Das Rauschen des Meeres hat uns gut schlafen lassen – es gab auch kein Getröpfel auf Giovannis Blechdach. Die Sonne weckt uns am Morgen, kein Regen ist prognostiziert. Vielleicht bleiben wir doch noch ein oder zwei Tage hier stehen. Der Kptn. positioniert die Solarzelle in der Sonne, damit die Autorinfrau ihr Notebook mit dem guten Sonnenstrom wieder für ihre Kreativität nutzen kann. Nach dem Mittelmeerbad sitzen wir in der Sonne, um uns aufzuwärmen, dabei fällt uns auf, das wir eigentlich in einer Müllkippe sitzen – überall liegt Plastikkrams herum. Wir nehmen also zwei Plastiktüten und zwei Plastikhandschuhe und sammeln „unsere“ 50 qm Strand – zumindest oberflächlich – blitzeblank sauber. Die beiden Plastikbeutel (kompostierbar) sind voll mit Plastikmüll (nicht kompostierbar) – echt verrückt. Wir fühlen uns aber besser und haben den Kram der korrekten Entsorgung zugeführt.

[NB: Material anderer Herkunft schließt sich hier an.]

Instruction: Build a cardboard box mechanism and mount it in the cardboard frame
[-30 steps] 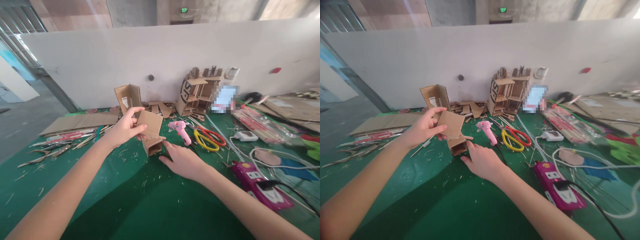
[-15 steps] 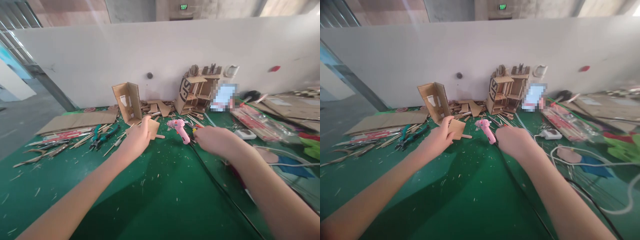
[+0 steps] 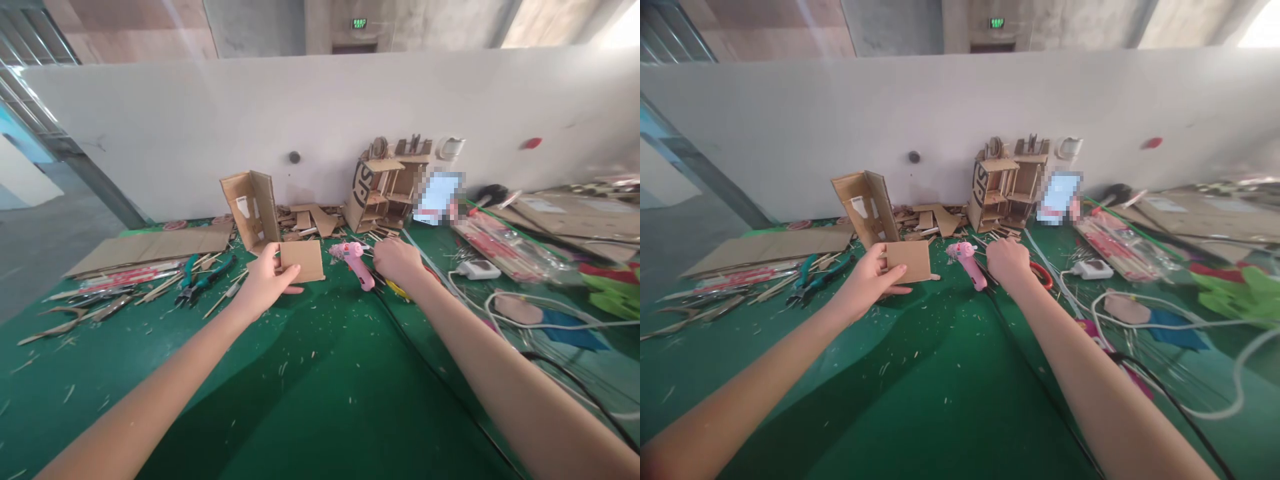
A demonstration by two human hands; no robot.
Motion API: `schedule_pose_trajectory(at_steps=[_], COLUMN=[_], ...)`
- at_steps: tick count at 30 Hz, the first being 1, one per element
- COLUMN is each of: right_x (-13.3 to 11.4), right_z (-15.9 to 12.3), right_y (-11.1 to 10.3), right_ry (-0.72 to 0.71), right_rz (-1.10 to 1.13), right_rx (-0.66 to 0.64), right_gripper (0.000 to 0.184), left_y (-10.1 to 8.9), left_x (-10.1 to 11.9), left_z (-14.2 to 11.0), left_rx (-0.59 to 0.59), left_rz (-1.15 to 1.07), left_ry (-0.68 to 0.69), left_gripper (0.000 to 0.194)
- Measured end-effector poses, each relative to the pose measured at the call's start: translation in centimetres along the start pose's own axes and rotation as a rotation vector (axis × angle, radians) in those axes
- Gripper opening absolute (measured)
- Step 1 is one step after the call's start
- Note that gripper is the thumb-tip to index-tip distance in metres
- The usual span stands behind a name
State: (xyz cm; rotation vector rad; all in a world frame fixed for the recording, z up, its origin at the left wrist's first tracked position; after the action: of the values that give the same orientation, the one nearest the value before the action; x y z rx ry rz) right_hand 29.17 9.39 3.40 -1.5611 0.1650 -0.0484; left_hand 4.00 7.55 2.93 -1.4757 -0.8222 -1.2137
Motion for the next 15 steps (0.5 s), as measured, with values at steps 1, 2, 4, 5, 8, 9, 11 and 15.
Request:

Wir wandern einmal den Strand entlang nach rechts, bis es nicht mehr geht (500m) und einmal nach links bis es nicht mehr geht (50m). Damit ist auch die Tageswanderung erledigt. Als wir da so in der Sonne rumsitzen kommen, zwei Bullireisende vorbei – sie kommen aus der 50m Richtung, wo es eigentlich keinen Weg gibt (???). Jedenfalls haben wir einen sehr fröhlichen und lustigen Abend mit den beiden an unserem sauberen Strandstück und trinken die Rotweinflasche von Dimitri (sunken city) aus.
Sun und Downer.
Petra Ottens 8. Dezember 2023
Der Badesteg ist ja ein Träumchen….😉 und die Wasserfarbe herrlich‼️
Smin 9. Dezember 2023 — Autor der Seiten
Unglaublich – wir sind immer wieder verblüfft.